##### DATA FOR ANALYSIS #####
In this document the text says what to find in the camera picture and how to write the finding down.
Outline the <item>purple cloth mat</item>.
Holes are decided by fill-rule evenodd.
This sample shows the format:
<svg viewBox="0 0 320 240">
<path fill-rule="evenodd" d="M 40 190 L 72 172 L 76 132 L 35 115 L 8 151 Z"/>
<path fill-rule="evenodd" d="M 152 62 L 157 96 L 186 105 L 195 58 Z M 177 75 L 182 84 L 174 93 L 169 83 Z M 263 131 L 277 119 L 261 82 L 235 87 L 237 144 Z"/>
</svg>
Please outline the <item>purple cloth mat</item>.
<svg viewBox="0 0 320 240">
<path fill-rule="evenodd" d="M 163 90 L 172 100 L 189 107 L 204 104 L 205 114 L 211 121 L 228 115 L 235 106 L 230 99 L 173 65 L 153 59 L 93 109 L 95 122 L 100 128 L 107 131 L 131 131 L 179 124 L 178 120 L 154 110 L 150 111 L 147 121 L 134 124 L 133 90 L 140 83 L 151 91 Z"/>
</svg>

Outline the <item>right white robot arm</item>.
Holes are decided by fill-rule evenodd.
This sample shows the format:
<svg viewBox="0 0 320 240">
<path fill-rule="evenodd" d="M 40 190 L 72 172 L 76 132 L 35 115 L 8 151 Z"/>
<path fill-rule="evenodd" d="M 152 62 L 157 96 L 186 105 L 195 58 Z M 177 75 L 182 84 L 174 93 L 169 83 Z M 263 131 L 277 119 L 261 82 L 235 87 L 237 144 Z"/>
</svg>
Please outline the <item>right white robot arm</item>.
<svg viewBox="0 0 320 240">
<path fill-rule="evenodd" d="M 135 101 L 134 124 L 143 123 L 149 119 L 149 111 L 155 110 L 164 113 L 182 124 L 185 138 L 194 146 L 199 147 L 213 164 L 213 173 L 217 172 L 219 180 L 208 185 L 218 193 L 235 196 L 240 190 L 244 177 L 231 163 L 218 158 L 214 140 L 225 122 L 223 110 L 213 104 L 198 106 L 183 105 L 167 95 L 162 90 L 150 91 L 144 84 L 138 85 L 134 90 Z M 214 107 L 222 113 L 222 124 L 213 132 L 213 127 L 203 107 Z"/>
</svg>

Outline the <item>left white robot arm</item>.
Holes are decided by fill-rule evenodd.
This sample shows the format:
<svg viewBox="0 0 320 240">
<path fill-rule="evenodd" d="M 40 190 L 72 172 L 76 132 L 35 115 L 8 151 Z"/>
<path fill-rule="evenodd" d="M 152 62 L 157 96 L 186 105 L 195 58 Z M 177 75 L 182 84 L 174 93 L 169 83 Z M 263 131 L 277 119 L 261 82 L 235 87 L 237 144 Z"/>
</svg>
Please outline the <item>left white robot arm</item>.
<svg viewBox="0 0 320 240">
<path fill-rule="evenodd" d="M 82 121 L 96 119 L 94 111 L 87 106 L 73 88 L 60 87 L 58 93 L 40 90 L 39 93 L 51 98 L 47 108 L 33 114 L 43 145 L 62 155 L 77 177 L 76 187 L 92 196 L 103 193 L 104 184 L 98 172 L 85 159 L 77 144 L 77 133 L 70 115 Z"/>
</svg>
#####
### ACTION ITEM
Return every record in full, word for word.

### RESULT OF THE TASK
In this document the text says what to find in the camera picture and how to write the finding down.
Outline the <item>purple cloth mat</item>.
Holes are decided by fill-rule evenodd.
This sample shows the format:
<svg viewBox="0 0 320 240">
<path fill-rule="evenodd" d="M 40 190 L 72 172 L 76 132 L 35 115 L 8 151 Z"/>
<path fill-rule="evenodd" d="M 152 62 L 157 96 L 186 105 L 195 58 Z M 177 75 L 182 84 L 174 93 L 169 83 Z M 263 131 L 277 119 L 261 82 L 235 87 L 237 144 Z"/>
</svg>
Please outline the <item>purple cloth mat</item>.
<svg viewBox="0 0 320 240">
<path fill-rule="evenodd" d="M 163 90 L 172 100 L 189 107 L 204 104 L 205 114 L 211 121 L 228 115 L 235 106 L 230 99 L 173 65 L 153 59 L 93 109 L 95 122 L 100 128 L 107 131 L 131 131 L 179 124 L 178 120 L 154 110 L 150 111 L 147 121 L 134 124 L 133 90 L 140 83 L 151 91 Z"/>
</svg>

Outline the <item>right white robot arm</item>.
Holes are decided by fill-rule evenodd.
This sample shows the format:
<svg viewBox="0 0 320 240">
<path fill-rule="evenodd" d="M 40 190 L 72 172 L 76 132 L 35 115 L 8 151 Z"/>
<path fill-rule="evenodd" d="M 152 62 L 157 96 L 186 105 L 195 58 Z M 177 75 L 182 84 L 174 93 L 169 83 Z M 263 131 L 277 119 L 261 82 L 235 87 L 237 144 Z"/>
</svg>
Please outline the <item>right white robot arm</item>.
<svg viewBox="0 0 320 240">
<path fill-rule="evenodd" d="M 135 101 L 134 124 L 143 123 L 149 119 L 149 111 L 155 110 L 164 113 L 182 124 L 185 138 L 194 146 L 199 147 L 213 164 L 213 173 L 217 172 L 219 180 L 208 185 L 218 193 L 235 196 L 240 190 L 244 177 L 231 163 L 218 158 L 214 140 L 225 122 L 223 110 L 213 104 L 198 106 L 183 105 L 167 95 L 162 90 L 150 91 L 144 84 L 138 85 L 134 90 Z M 214 107 L 222 113 L 222 124 L 213 132 L 213 127 L 203 107 Z"/>
</svg>

Outline the <item>left white robot arm</item>.
Holes are decided by fill-rule evenodd.
This sample shows the format:
<svg viewBox="0 0 320 240">
<path fill-rule="evenodd" d="M 40 190 L 72 172 L 76 132 L 35 115 L 8 151 Z"/>
<path fill-rule="evenodd" d="M 152 62 L 157 96 L 186 105 L 195 58 Z M 177 75 L 182 84 L 174 93 L 169 83 Z M 263 131 L 277 119 L 261 82 L 235 87 L 237 144 Z"/>
</svg>
Please outline the <item>left white robot arm</item>.
<svg viewBox="0 0 320 240">
<path fill-rule="evenodd" d="M 82 121 L 96 119 L 94 111 L 87 106 L 73 88 L 60 87 L 58 93 L 40 90 L 39 93 L 51 98 L 47 108 L 33 114 L 43 145 L 62 155 L 77 177 L 76 187 L 92 196 L 103 193 L 104 184 L 98 172 L 85 159 L 77 144 L 77 133 L 70 115 Z"/>
</svg>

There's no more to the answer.